It is becoming much harder to choose my words when I have so many unanswered questions. Receiving only snippets about your life during the past 8 years and, while I have done my best to piece it all together, it still resembles a book with pages torn in half or out, then reassembled by someone sitting in pitch dark room - wearing a blindfold.
When you reference something that you think I already know, "....so-and-so did such-and-such...AGAIN..." or mention an object that you have already had FOR THREE YEARS - I no longer bother trying to hold back the tears. I still have the (still) unopened anniversary card that was returned to me because you had no forwarding address on file.
Unabashedly, I tell people that I am married to the love of my life - because I am - and have been - for the past 16 years. I simply tell people that you live near his parents and travel around the globe for work. I leave out the fact that I haven't laid eyes on you in FOUR years. I don't tell them that I have seen you less than the fingers on my one hand in the past EIGHT YEARS.

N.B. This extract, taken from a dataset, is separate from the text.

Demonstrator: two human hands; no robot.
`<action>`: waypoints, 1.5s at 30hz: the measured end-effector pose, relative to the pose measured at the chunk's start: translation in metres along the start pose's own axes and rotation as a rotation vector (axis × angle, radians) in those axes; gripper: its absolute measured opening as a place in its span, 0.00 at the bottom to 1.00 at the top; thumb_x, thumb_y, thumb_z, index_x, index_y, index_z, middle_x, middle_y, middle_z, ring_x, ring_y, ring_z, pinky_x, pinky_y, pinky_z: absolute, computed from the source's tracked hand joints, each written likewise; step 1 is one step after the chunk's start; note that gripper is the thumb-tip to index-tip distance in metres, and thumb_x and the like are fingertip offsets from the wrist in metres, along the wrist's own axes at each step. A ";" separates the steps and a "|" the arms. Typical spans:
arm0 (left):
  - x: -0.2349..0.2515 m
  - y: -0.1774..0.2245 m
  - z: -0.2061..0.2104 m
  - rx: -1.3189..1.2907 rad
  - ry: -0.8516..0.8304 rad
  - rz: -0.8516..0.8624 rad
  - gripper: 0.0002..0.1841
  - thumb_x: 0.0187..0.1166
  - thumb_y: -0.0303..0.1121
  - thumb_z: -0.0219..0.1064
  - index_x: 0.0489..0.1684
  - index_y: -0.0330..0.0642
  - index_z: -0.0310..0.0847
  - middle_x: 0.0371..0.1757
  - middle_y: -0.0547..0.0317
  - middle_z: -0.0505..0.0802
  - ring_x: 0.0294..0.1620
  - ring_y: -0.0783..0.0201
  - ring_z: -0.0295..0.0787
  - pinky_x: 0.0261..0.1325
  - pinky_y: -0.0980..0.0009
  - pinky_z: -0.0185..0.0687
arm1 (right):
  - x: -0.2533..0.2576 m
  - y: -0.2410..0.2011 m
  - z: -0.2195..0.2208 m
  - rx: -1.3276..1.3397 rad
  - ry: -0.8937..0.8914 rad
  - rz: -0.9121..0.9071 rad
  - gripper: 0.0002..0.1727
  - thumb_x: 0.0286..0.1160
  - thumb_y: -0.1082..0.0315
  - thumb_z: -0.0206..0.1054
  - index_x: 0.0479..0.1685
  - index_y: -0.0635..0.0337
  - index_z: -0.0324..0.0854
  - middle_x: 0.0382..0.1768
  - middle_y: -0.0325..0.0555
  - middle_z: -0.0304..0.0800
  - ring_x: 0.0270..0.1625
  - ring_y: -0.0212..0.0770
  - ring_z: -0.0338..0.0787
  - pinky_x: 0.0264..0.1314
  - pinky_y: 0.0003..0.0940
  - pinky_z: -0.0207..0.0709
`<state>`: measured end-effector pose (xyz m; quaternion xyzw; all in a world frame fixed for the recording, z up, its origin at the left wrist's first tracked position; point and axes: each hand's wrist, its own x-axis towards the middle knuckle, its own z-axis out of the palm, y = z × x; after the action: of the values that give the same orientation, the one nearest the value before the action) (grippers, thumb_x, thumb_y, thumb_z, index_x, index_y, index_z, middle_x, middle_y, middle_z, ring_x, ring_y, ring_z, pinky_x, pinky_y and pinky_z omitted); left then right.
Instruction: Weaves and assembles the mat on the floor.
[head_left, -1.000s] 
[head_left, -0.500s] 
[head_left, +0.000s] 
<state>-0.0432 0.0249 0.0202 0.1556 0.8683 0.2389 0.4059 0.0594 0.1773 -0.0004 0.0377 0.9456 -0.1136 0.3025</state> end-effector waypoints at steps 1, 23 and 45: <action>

You have been, for almost 20 years, part of my life. You are the air I breathe, and you are what keeps my heart beating. The things we've seen and done together, lessons that, together, we learned. You may not realize how many, many things you have taught me over the years. Not just about love and passion either. (Because of you I know how to start a boat sans key. Just sayin'.)
All of you is still part of every molecule of me. I carry you in my heart. Because of that, I don't want to talk about the weather anymore. I want to talk about YOU and rediscover all the reasons I fell in love with you. I want to hear about where YOU are, on the inside. Please tell me about all the discoveries and changes YOU have made, for better or worse.
Then I want to hold you in my arms and tell you over and over again how much I love and respect you. I want you to hear me say, "I'm sorry" for all the things I have done to hurt you - then spend the rest of our lives proving to you how sorry I am.
Here I am. Here I will always be. I love you, LOML.